++++ RECORDS PROVIDED
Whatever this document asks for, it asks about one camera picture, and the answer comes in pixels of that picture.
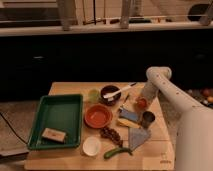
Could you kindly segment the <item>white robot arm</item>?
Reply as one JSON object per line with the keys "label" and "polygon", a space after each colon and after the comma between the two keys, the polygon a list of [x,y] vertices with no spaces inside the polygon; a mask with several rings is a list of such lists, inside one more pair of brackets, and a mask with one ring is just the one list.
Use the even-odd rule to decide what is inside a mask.
{"label": "white robot arm", "polygon": [[152,102],[158,91],[181,114],[175,171],[213,171],[213,109],[202,105],[170,81],[169,67],[149,67],[141,96]]}

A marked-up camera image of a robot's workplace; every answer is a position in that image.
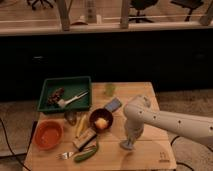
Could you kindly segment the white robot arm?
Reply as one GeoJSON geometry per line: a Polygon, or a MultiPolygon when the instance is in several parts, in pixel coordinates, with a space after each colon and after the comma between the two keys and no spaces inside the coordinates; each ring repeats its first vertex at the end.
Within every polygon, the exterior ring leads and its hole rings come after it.
{"type": "Polygon", "coordinates": [[[151,108],[150,100],[137,95],[123,108],[129,140],[138,139],[149,124],[213,148],[213,118],[174,113],[151,108]]]}

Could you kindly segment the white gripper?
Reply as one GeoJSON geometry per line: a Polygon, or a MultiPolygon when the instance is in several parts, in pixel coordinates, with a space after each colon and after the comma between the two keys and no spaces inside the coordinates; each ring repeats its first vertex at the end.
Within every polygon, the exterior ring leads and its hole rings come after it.
{"type": "Polygon", "coordinates": [[[144,124],[143,123],[133,123],[127,121],[125,123],[125,132],[127,136],[128,143],[134,143],[143,133],[144,124]]]}

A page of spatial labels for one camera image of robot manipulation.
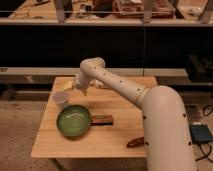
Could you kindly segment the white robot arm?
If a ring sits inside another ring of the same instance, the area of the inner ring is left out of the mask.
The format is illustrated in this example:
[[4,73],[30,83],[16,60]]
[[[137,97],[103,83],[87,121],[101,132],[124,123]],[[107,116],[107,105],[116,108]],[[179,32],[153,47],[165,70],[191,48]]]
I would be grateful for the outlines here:
[[180,95],[171,87],[130,81],[105,68],[100,58],[85,59],[63,90],[86,92],[98,80],[142,111],[147,171],[197,171],[187,113]]

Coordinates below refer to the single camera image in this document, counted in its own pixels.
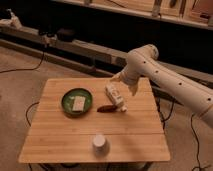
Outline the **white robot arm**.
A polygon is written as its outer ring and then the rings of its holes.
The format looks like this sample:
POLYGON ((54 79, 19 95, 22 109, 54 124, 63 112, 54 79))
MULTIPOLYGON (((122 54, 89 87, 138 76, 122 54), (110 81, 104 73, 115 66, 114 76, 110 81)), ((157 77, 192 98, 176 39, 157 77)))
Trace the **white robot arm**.
POLYGON ((213 129, 213 89, 158 64, 156 62, 158 56, 159 51, 153 44, 129 51, 126 66, 111 80, 122 81, 129 87, 132 95, 135 95, 140 76, 146 76, 213 129))

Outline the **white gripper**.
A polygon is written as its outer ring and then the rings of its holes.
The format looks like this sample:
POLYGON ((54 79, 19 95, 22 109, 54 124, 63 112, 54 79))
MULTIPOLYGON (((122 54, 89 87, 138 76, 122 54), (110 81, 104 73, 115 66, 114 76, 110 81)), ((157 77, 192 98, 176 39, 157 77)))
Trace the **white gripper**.
POLYGON ((123 70, 116 73, 111 79, 111 82, 120 82, 129 85, 128 89, 133 96, 136 95, 138 91, 138 81, 141 77, 141 72, 138 68, 131 65, 126 65, 123 70))

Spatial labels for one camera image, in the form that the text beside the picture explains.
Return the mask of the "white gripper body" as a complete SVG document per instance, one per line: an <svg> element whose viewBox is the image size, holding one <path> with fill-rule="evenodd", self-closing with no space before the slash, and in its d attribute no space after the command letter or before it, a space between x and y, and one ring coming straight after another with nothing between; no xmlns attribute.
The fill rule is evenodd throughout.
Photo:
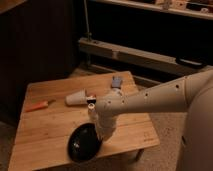
<svg viewBox="0 0 213 171"><path fill-rule="evenodd" d="M116 130L117 117L104 117L98 115L95 120L95 130L99 140L107 141Z"/></svg>

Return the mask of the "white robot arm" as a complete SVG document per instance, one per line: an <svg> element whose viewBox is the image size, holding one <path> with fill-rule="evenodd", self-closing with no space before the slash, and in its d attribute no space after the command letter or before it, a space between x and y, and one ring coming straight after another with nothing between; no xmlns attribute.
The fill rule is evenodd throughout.
<svg viewBox="0 0 213 171"><path fill-rule="evenodd" d="M111 90L98 99L97 134L107 141L125 113L186 112L177 171L213 171L213 69L131 95Z"/></svg>

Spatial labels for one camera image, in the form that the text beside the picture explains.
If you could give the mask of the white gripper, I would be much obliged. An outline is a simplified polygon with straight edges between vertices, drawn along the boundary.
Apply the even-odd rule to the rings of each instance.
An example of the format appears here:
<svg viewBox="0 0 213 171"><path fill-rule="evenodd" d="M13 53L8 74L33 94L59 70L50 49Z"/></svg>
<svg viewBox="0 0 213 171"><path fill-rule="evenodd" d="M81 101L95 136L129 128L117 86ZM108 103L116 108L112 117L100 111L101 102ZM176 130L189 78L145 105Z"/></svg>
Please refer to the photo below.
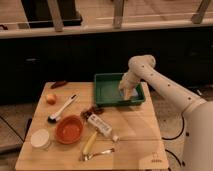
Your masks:
<svg viewBox="0 0 213 171"><path fill-rule="evenodd" d="M129 100L133 94L133 90L140 83L140 78L133 72L128 71L119 83L119 89L124 90L124 99Z"/></svg>

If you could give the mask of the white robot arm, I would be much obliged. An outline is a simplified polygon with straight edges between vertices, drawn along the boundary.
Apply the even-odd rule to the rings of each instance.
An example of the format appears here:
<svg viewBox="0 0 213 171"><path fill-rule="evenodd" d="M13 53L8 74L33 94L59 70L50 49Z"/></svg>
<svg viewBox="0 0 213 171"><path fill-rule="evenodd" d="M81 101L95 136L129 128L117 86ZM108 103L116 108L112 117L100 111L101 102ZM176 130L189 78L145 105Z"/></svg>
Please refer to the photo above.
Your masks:
<svg viewBox="0 0 213 171"><path fill-rule="evenodd" d="M213 171L213 101L184 88L157 72L152 55L131 57L128 71L122 76L119 90L124 99L131 97L141 80L146 81L162 97L171 102L185 117L187 132L183 148L182 171Z"/></svg>

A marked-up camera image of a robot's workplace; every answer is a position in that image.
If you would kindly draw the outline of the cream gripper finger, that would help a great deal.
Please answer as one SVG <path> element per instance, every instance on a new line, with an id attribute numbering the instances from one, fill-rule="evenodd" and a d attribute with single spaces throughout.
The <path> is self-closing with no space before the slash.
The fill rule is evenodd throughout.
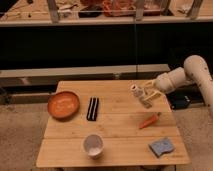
++++++++
◆ **EXERCISE PROMPT**: Give back the material above exactly, with each picture removed.

◆ **WRITTEN ANSWER**:
Whatever this document asks for, it asks about one camera picture, and the answer comes in pixels of that picture.
Could you kindly segment the <item>white robot arm</item>?
Reply as one JSON object per line with the keys "label" and "polygon", a space after each colon and after the comma between the two keys, the polygon a list of [x,y] vertices with no spaces inside the polygon; a mask with several rings is a list of such lists, inside one more pair of brackets, and a mask with one ring is just the one list.
Use the even-odd rule to decide what is inside a mask.
{"label": "white robot arm", "polygon": [[152,102],[158,91],[181,114],[175,171],[213,171],[213,109],[202,105],[170,81],[169,67],[149,67],[141,96]]}

A marked-up camera image of a robot's workplace; every answer is a position in that image.
Could you kindly segment the white robot arm?
Reply as one GeoJSON geometry per line: a Polygon, or a MultiPolygon when the instance is in several parts, in pixel coordinates, with a space after each colon and after the comma between the two keys and no spaces inside the coordinates; each ring repeats its first vertex at the end.
Within every polygon, the exterior ring leads and its hole rings come after it.
{"type": "Polygon", "coordinates": [[[151,108],[150,100],[137,95],[123,108],[129,140],[138,139],[149,124],[213,148],[213,118],[174,113],[151,108]]]}

Could you kindly segment the white gripper?
Reply as one GeoJSON geometry per line: a Polygon, or a MultiPolygon when the instance is in several parts, in pixel coordinates, with a space after each colon and after the comma between the two keys and no spaces inside the coordinates; each ring repeats its first vertex at the end.
Within every polygon, the exterior ring leads and its hole rings come after it.
{"type": "Polygon", "coordinates": [[[144,124],[143,123],[133,123],[127,121],[125,123],[125,132],[127,136],[128,143],[134,143],[143,133],[144,124]]]}

A page of spatial labels for one camera image of robot manipulation.
Could you kindly segment the white robot arm?
If a ring sits inside another ring of the same instance, the area of the inner ring is left out of the mask.
The format is illustrated in this example:
[[4,73],[30,83],[16,60]]
[[[137,97],[103,83],[87,121],[101,132],[124,123]],[[107,116],[107,105],[116,108]],[[179,32],[153,47],[165,70],[191,48]]]
I would be grateful for the outlines here:
[[180,95],[171,87],[130,81],[105,68],[100,58],[85,59],[63,90],[86,92],[98,80],[142,111],[147,171],[197,171],[187,113]]

Coordinates below refer to the single camera image in this document, counted in its own pixels.
Outline the **white robot arm**.
A polygon is written as its outer ring and then the rings of its holes.
The format looks like this sample:
POLYGON ((54 79, 19 95, 22 109, 54 124, 63 112, 54 79))
MULTIPOLYGON (((122 54, 89 87, 138 76, 122 54), (110 81, 104 73, 115 66, 114 76, 110 81)), ((157 77, 192 98, 176 39, 157 77)))
Trace the **white robot arm**.
POLYGON ((213 129, 213 89, 158 64, 156 62, 158 56, 159 51, 153 44, 129 51, 126 66, 111 80, 122 81, 129 87, 132 95, 135 95, 140 76, 146 76, 213 129))

Outline the **white gripper**.
A polygon is written as its outer ring and then the rings of its holes.
The format looks like this sample:
POLYGON ((54 79, 19 95, 22 109, 54 124, 63 112, 54 79))
MULTIPOLYGON (((122 54, 89 87, 138 76, 122 54), (110 81, 104 73, 115 66, 114 76, 110 81)), ((157 77, 192 98, 176 39, 157 77)))
Trace the **white gripper**.
POLYGON ((123 70, 116 73, 111 79, 111 82, 120 82, 129 85, 128 89, 133 96, 136 95, 138 91, 138 81, 141 77, 141 72, 138 68, 131 65, 126 65, 123 70))

Spatial labels for one camera image, in the form that the text beside the picture explains.
Return the mask of the "white gripper body" as a complete SVG document per instance, one per line: an <svg> element whose viewBox is the image size, holding one <path> with fill-rule="evenodd", self-closing with no space before the slash, and in its d attribute no space after the command letter or before it, a space between x and y, and one ring coming straight after another with nothing between; no xmlns attribute.
The fill rule is evenodd throughout.
Photo:
<svg viewBox="0 0 213 171"><path fill-rule="evenodd" d="M116 130L117 117L104 117L98 115L95 120L95 130L99 140L107 141Z"/></svg>

Return the mask of the "white robot arm" as a complete SVG document per instance, one per line: an <svg> element whose viewBox is the image size, holding one <path> with fill-rule="evenodd", self-closing with no space before the slash, and in its d attribute no space after the command letter or before it, a space between x and y, and one ring coming straight after another with nothing between; no xmlns attribute.
The fill rule is evenodd throughout.
<svg viewBox="0 0 213 171"><path fill-rule="evenodd" d="M111 90L98 99L97 134L107 141L125 113L186 112L177 171L213 171L213 69L131 95Z"/></svg>

Spatial labels for one camera image, in the form that the text beside the picture explains.
If you could give the mask of the white gripper, I would be much obliged. An outline is a simplified polygon with straight edges between vertices, drawn along the boundary.
Apply the even-odd rule to the rings of each instance.
An example of the format appears here:
<svg viewBox="0 0 213 171"><path fill-rule="evenodd" d="M13 53L8 74L33 94L59 70L50 49Z"/></svg>
<svg viewBox="0 0 213 171"><path fill-rule="evenodd" d="M81 101L95 136L129 128L117 86ZM108 103L116 108L112 117L100 111L101 102ZM176 130L189 78L145 105Z"/></svg>
Please refer to the photo below.
Your masks:
<svg viewBox="0 0 213 171"><path fill-rule="evenodd" d="M129 100L133 94L133 90L140 83L140 78L133 72L128 71L119 83L119 89L124 90L124 99Z"/></svg>

If you could give the mask of the white robot arm, I would be much obliged. An outline is a simplified polygon with straight edges between vertices, drawn along the boundary.
Apply the even-odd rule to the rings of each instance.
An example of the format appears here:
<svg viewBox="0 0 213 171"><path fill-rule="evenodd" d="M13 53L8 74L33 94L59 70L50 49Z"/></svg>
<svg viewBox="0 0 213 171"><path fill-rule="evenodd" d="M81 101L95 136L129 128L117 86ZM108 103L116 108L112 117L100 111L101 102ZM176 130L189 78L145 105Z"/></svg>
Please refer to the photo above.
Your masks:
<svg viewBox="0 0 213 171"><path fill-rule="evenodd" d="M213 171L213 101L184 88L157 72L152 55L131 57L128 71L122 76L119 90L124 99L131 97L141 80L146 81L162 97L171 102L185 117L187 132L183 148L182 171Z"/></svg>

A marked-up camera image of a robot's workplace; every answer is a position in that image.
If you would kindly draw the outline of the cream gripper finger, that would help a great deal.
Please answer as one SVG <path> element per instance, every instance on a new line, with an id attribute numbering the instances from one, fill-rule="evenodd" and a d attribute with single spaces throughout.
The <path> is self-closing with no space before the slash.
The fill rule is evenodd throughout.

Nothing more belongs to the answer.